LOOK: 8 - PECS: 7 - ABS: 9
TOTAL: 24
JACK LORD (1920-1998) The first McGarrett was 2cm smaller of O’Loughlin (1,83 instead of 1,85cm) but the body, despite the hawaian weather (where he worked and died), he has never shown: his detective wouldn’t give up jacket and tie. At the theatre he played Bond once: Dr No.
SCOTT CAAN
He’s the son of James, actor, and Sheila Ryan, former model and actress. He has a cowboy walk, loves the surf and was a rapper. His real love, however, is the cinema, even as director. In the TV show he is Danno Williams.
LOOK: 7 - PECS: 8 - ABS: 7
TOTAL: 22
JAMES MACARTHUR
  (1937-2010). Basket, football, baseball: the Danno of Hawaii Five-0 had the body of someone who grew the muscles on the field. Born in Los Angeles, the cinema was his destiny, since The Light in the Forest. In Hawaii, besides shooting the show, he married is second (and penultimate) wife.

SHOW THE MUSCLES, DETECTIVE
A challenge to the chest between the protagonists of Hawaii 5-0 (and not only them)

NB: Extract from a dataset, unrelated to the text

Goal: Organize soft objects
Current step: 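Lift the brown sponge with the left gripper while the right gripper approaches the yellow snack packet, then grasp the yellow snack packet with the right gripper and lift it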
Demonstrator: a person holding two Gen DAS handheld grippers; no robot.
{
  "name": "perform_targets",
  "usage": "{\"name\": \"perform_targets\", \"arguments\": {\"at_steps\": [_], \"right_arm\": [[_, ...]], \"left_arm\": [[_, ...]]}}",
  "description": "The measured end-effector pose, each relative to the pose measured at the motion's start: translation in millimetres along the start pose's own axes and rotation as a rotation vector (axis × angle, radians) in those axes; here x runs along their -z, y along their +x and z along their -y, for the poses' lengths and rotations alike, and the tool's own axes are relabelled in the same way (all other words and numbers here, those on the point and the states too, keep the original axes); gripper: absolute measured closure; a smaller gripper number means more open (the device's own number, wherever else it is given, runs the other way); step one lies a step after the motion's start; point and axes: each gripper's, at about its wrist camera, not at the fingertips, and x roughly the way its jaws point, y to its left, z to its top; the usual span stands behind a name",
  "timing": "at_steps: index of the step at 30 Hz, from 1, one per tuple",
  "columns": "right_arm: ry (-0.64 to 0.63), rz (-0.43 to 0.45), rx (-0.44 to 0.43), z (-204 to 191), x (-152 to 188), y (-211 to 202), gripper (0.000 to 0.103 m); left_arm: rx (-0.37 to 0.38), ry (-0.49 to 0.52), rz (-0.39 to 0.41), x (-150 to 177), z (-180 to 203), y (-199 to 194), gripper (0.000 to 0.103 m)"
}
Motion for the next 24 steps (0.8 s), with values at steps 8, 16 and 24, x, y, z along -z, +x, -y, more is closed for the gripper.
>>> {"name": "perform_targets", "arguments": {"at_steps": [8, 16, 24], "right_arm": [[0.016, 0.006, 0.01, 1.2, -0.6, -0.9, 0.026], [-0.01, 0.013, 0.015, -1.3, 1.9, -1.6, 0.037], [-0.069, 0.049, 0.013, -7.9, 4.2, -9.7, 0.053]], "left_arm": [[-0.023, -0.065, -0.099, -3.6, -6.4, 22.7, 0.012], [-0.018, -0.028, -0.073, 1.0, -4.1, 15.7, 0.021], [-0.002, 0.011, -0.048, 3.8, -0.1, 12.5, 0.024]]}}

One minimize: “Me, sexy?! But if in the top 40 of the hottest men i was number 41st”. The other one - that got a full page on People’s issue dedicate to the best abs - is enjoying his popularity by signing chests and having fun with undestatements: single father, he shows up in public with Dusty, that’s not a woman but a dog. The first one is Scott Caan: metrically disadvantaged sex symbol (1,65 mt), but worthy of Big Jim if you watch him from the chest up, has the handicap of the hair with highlights but the plus of a father that have made the history of the cinema (James, you have seen him in The Godfather), The second one is Alex O’Loughlin, 35 years like the buddy with whom he divide - as main characters - the set of Hawaii 5-0, airing on AXN from January 10th. In the tv show - inspired by the Hawaii Five-0 that aired in 1968, and played by James MacArthur and Jack Lord- they are Danno Williams and Steve McGarrett, detective of a special task-force that run-swim-shot between the natural wonders of the hawaian location. Alex, before moving here, was being defeated in the last specimen by Daniel Craig for the part of James Bond,but he had co-starred with Jennifer Lopez in The Back-Up Plan. Scott, the last year, got a nomination at the Golden Globes for H50. Between the two of them, that in the show attends the best villages of hawaii and invents new cocktails, who do you choose? Before you decide, consider that: Caan loves to surf and, between the takes, he doesn’t miss a waves, instead O’Loughlin loves red wine and knows the best restaurants in Honolulu.


ALEX O’LOUGHLIN
Born in Australia, he grew up climbing mountains and motorcycles racing. He plays the guitar and kung fu. In the movie he falled for Jennifer Lopez, in real life for Holly Valance. In the TV show he is Steve McGarrett.
LOOK: 8 - PECS: 7 - ABS: 9
TOTAL: 24

JACK LORD (1920-1998) The first McGarrett was 2cm smaller of O’Loughlin (1,83 instead of 1,85cm) but the body, despite the hawaian weather (where he worked and died), he has never shown: his detective wouldn’t give up jacket and tie. At the theatre he played Bond once: Dr No.

SCOTT CAAN He’s the son of James, actor, and Sheila Ryan, former model and actress. He has a cowboy walk, loves the surf and was a rapper. His real love, however, is the cinema, even as director. In the TV show he is Danno Williams.
LOOK: 7 - PECS: 8 - ABS: 7
TOTAL: 22

JAMES MACARTHUR
(1937-2010). Basket, football, baseball: the Danno of Hawaii Five-0 had the body of someone who grew the muscles on the field. Born in Los Angeles, the cinema was his destiny, since The Light in the Forest. In Hawaii, besides shooting the show, he married is second (and penultimate) wife.